Светлый фон

— Ради бога, простите меня, — сказала она, — если я переусердствовала, стараясь преодолеть ваш скептицизм. Прочтите эту записку завтра в десять часов утра. Это маленькое испытание лично для вас.

Не имею понятия, что она хотела сказать, но записка лежит передо мною, и я разверну ее, как было велено. Голова у меня болит, и на сегодня я написал уже достаточно. Завтра, я уверен, все, что кажется необъяснимым, примет совсем иной оттенок. Я не отдам своих убеждений без боя!

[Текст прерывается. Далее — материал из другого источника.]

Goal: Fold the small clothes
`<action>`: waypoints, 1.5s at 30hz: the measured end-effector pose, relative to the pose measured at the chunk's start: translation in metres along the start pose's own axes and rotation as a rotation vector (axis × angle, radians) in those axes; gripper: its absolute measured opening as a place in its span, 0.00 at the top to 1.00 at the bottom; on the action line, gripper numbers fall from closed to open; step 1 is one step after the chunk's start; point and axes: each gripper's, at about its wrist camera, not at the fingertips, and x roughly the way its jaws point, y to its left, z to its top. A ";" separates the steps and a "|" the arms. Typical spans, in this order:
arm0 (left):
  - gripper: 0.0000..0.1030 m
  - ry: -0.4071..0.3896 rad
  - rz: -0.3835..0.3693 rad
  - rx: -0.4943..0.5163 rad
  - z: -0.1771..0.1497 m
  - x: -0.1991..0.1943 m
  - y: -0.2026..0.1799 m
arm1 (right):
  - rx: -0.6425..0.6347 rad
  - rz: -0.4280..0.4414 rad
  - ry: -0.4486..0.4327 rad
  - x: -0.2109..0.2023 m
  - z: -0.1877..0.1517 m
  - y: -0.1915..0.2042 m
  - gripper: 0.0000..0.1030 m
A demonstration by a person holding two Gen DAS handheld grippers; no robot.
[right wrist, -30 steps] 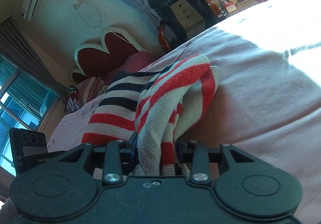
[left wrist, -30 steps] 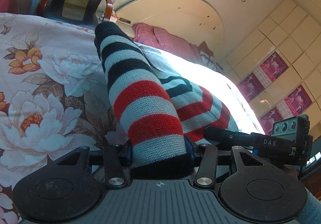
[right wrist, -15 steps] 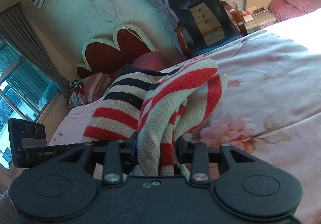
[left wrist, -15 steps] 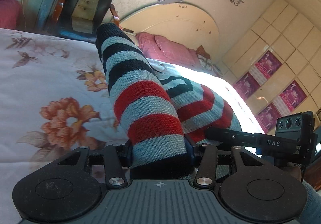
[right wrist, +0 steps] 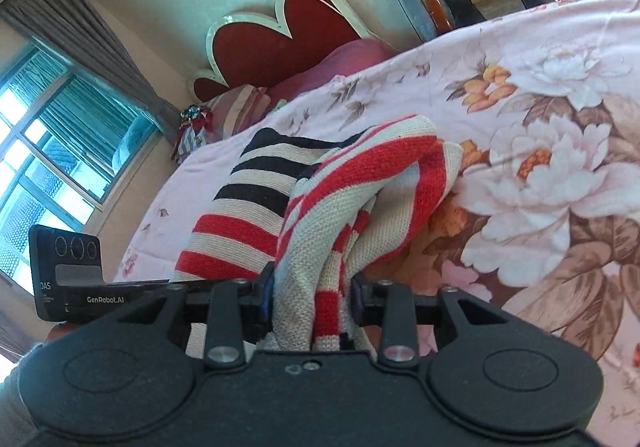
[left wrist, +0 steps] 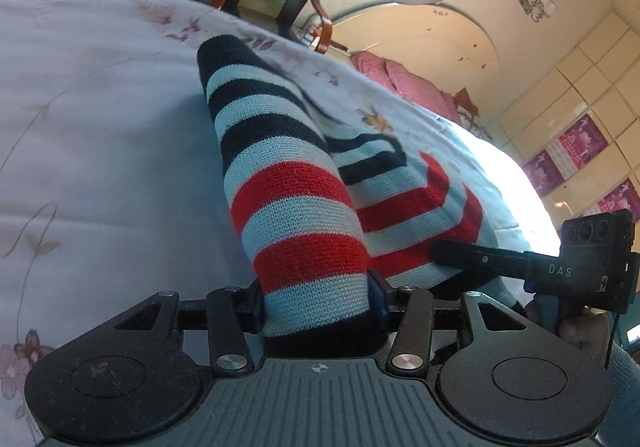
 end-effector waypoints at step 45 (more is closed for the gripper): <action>0.37 -0.191 0.236 0.412 -0.051 -0.030 -0.096 | -0.486 -0.376 0.062 -0.035 -0.070 0.072 0.78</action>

25 марта. Я поражен, сбит с толку. Очевидно, мне придется пересмотреть свое мнение об этом случае. Но сперва нужно изложить по порядку, как все произошло.

25 марта.

Я позавтракал и просматривал кое-какие графики, которыми должен проиллюстрировать лекцию, когда вошла квартирная хозяйка и сообщила, что Агата ждет в кабинете и желает видеть меня немедленно. Я глянул на часы и удивился — было всего половина десятого.

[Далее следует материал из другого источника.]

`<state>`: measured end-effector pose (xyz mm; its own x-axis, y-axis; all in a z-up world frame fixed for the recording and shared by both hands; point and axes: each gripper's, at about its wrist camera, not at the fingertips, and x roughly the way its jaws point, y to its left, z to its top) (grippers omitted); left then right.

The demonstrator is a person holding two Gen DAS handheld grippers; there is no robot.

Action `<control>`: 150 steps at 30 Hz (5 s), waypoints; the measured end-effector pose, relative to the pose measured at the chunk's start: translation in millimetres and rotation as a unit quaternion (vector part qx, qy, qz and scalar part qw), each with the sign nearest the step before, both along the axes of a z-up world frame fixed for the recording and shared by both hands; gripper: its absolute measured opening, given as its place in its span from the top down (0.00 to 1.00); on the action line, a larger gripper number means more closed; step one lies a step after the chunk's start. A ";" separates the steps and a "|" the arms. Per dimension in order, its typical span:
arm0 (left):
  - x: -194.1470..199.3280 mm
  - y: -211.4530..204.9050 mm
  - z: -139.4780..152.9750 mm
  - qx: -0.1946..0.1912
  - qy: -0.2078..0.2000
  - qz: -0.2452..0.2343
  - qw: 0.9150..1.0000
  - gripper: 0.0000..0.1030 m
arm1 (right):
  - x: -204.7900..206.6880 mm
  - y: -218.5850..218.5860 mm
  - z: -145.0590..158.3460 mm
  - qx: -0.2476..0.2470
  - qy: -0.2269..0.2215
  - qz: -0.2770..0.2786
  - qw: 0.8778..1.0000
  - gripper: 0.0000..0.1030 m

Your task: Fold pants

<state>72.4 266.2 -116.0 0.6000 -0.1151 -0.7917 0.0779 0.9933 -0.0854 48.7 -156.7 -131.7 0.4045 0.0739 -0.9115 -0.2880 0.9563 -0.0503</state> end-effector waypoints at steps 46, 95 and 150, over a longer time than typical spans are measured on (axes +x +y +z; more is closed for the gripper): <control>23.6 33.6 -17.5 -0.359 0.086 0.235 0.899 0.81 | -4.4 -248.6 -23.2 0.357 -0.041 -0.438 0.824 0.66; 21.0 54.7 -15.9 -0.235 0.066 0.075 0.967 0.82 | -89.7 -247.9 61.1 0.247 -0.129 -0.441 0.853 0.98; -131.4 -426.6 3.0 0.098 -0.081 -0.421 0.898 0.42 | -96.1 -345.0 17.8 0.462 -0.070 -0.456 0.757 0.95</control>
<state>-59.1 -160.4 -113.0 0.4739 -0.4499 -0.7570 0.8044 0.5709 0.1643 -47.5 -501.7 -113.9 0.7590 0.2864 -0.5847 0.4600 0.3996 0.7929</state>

Когда я вошел в кабинет, Агата стояла на коврике возле камина, глядя на меня. Странная жесткость ее позы заставила меня похолодеть, и слова, готовые сорваться с губ, замерли. Вуаль с ее шляпки была приспущена, но я разглядел, что она бледна и лицо застыло.

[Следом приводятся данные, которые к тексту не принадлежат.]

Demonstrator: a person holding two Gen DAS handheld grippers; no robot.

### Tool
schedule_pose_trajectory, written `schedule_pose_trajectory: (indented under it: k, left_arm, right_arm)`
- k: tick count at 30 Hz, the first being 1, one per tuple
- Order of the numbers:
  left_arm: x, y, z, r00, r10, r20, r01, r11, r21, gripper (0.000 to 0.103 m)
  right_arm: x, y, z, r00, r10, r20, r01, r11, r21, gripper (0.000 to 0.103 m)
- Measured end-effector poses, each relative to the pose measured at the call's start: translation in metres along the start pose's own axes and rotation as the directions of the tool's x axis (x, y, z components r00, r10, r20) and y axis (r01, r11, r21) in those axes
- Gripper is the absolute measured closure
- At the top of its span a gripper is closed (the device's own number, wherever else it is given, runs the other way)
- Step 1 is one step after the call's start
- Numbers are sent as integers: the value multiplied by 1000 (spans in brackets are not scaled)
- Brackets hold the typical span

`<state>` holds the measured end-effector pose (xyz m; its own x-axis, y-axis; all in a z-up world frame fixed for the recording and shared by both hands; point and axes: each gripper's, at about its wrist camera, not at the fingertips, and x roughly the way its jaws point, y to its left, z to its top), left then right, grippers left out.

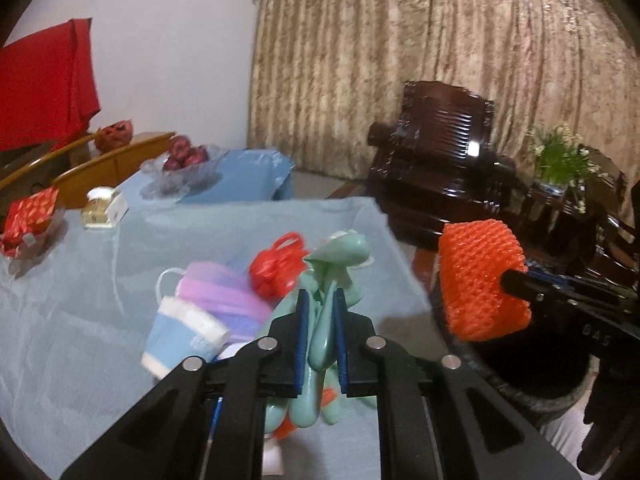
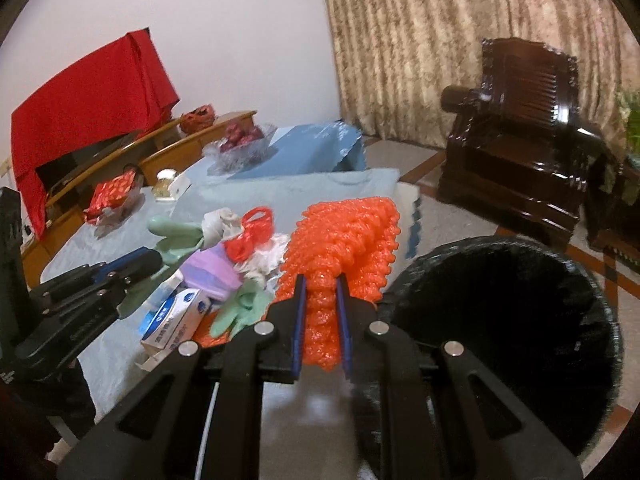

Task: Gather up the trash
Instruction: 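Grasp the green glove with the left gripper while the right gripper carries the net to the bin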

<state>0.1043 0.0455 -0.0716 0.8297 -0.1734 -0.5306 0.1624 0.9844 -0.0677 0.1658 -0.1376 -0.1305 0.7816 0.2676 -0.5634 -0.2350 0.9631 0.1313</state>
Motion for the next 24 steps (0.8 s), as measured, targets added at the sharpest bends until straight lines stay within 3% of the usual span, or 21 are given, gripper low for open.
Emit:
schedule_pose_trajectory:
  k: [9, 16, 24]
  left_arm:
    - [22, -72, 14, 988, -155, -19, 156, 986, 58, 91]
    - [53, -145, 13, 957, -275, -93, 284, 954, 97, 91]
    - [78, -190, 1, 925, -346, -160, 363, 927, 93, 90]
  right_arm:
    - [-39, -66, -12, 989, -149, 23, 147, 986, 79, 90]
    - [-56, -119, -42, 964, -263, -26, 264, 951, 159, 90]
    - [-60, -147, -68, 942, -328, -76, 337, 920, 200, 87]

— Остин, — сказала она, — я пришла, чтобы сообщить тебе: наша помолвка разорвана.

Я пошатнулся. Пошатнулся в буквальном смысле, поскольку в следующий момент обнаружил, что опираюсь на книжный шкаф, чтобы не упасть.

— Но… но… — забормотал я. — Отчего так внезапно, Агата?

— Да вот так, Остин. Я пришла, чтобы сказать тебе об этом.

— Но почему? — воскликнул я. — Должна же быть какая-то причина! Это не похоже на тебя, Агата. Скажи, чем я мог обидеть тебя?

— Просто все кончено, Остин.

— Но почему? Видимо, тебя ввели в заблуждение, Агата. Может, до тебя дошла какая-то клевета обо мне? Или ты неверно поняла какие-то мои слова? Прошу тебя, объясни, в чем дело, и я сразу все расставлю по местам!

— Мы должны считать, что все кончено.

— Но вчера мы расстались без малейших признаков неудовольствия с твоей стороны! Что могло приключиться за ночь? Наверное, что-то произошло вчера вечером. Ты обдумала это и сочла мое поведение недостойным? Неужели все из-за этой демонстрации месмеризма? Ты осуждаешь меня за то, что я позволил той женщине проявить свою власть над тобою? Но ты же знаешь, при малейшем знаке я вмешался бы!

— Не трать слова, Остин. Все кончено.

Голос ее звучал холодно и размеренно; она вела себя до странности официально и жестко. Мне показалось, что она твердо решила не ввязываться ни в какие споры или объяснения. Я же дрожал от возбуждения и вынужден был отвернуться, стыдясь, как бы она не заметила, насколько я не владею собою.